Great British Life: Wallhangings are just one of the things participants can create at Debbie's Make Space Credit Siobhan Johns PhotographyWallhangings are just one of the things participants can create at Debbie's Make Space Credit Siobhan Johns Photography

In addition to the ‘head space’ that crafting offers, though, there is of course the sheer joy of working with beautiful materials and the sense of self-worth that having fun, prioritising yourself and making something lovely in the process can bring. Debbie’s own exuberance is evident in a love of colour that pervades everything she makes, and wears and that extends to the décor of her own home. ‘Colour is life-affirming,’ she says simply.

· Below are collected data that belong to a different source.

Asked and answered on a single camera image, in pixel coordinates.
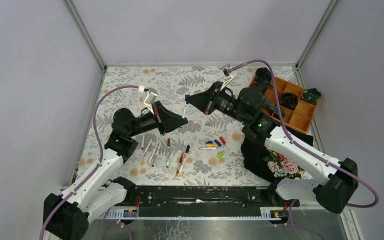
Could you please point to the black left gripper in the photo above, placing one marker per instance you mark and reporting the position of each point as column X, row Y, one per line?
column 159, row 118

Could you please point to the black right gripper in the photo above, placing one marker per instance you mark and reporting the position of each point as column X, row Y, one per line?
column 211, row 99

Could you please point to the red pen cap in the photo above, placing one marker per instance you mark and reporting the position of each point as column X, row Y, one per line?
column 222, row 140

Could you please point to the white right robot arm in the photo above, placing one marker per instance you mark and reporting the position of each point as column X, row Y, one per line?
column 334, row 182

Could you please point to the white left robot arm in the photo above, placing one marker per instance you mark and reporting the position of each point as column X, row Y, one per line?
column 69, row 214

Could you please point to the white pen brown cap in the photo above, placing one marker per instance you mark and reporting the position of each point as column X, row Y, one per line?
column 168, row 153

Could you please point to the white pen black cap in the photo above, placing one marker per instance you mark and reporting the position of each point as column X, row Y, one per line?
column 187, row 149

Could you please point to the white pen blue end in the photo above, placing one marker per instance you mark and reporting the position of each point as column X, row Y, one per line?
column 156, row 153

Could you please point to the white pen yellow end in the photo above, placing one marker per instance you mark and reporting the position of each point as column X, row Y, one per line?
column 153, row 152

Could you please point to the clear pen orange end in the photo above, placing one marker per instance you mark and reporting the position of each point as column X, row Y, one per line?
column 180, row 162

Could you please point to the white pen orange end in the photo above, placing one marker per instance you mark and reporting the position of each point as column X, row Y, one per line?
column 145, row 152

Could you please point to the green pen cap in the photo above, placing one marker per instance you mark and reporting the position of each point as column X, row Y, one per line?
column 220, row 155

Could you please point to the floral patterned table mat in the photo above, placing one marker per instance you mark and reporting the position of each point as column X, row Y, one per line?
column 201, row 167

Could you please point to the dark patterned fabric roll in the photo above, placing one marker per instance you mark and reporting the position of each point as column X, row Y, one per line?
column 261, row 87

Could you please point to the dark rolled fabric flower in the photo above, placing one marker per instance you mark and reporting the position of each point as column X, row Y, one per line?
column 262, row 75

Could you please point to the wooden compartment tray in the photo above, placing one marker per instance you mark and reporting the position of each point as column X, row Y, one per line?
column 300, row 119

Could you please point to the dark rolled flower in tray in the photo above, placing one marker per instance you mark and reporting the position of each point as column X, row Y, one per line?
column 289, row 100

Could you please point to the black floral cloth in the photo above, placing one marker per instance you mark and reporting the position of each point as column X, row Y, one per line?
column 268, row 164

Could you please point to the dark green rolled flower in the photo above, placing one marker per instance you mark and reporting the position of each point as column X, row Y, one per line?
column 311, row 96

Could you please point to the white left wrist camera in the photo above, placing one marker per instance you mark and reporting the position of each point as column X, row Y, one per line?
column 151, row 95

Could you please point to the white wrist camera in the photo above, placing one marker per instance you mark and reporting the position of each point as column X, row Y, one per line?
column 228, row 75
column 151, row 95

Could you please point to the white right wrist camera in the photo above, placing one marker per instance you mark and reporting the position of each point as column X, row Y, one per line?
column 228, row 75

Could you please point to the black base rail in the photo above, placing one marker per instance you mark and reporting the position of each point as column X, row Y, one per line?
column 201, row 200

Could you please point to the white slotted cable duct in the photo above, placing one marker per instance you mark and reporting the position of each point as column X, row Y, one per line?
column 259, row 214

For Debbie, the therapeutic benefits of creativity through crafting have been so key to her own mental wellbeing, helping her to cope with her ongoing anxiety and MS, that she’s keen to ‘spread the word’ however she can – via a Facebook club in which members can encourage and inspire one another through the exchange of crafting ideas, for instance. ‘I’m always going to have to work at staying well,’ she says, ‘And, for everyone – whether their mental health is good and they’re keen to keep it that way, or they’re working to stay on top of any issues that they might have, it’s never about one single thing but a mix of approaches: talking, medication if necessary and finding the creative outlet that’s right for them. Crafting has saved me - and to be able to use my skills and experience to bring its benefits to others is really rewarding.’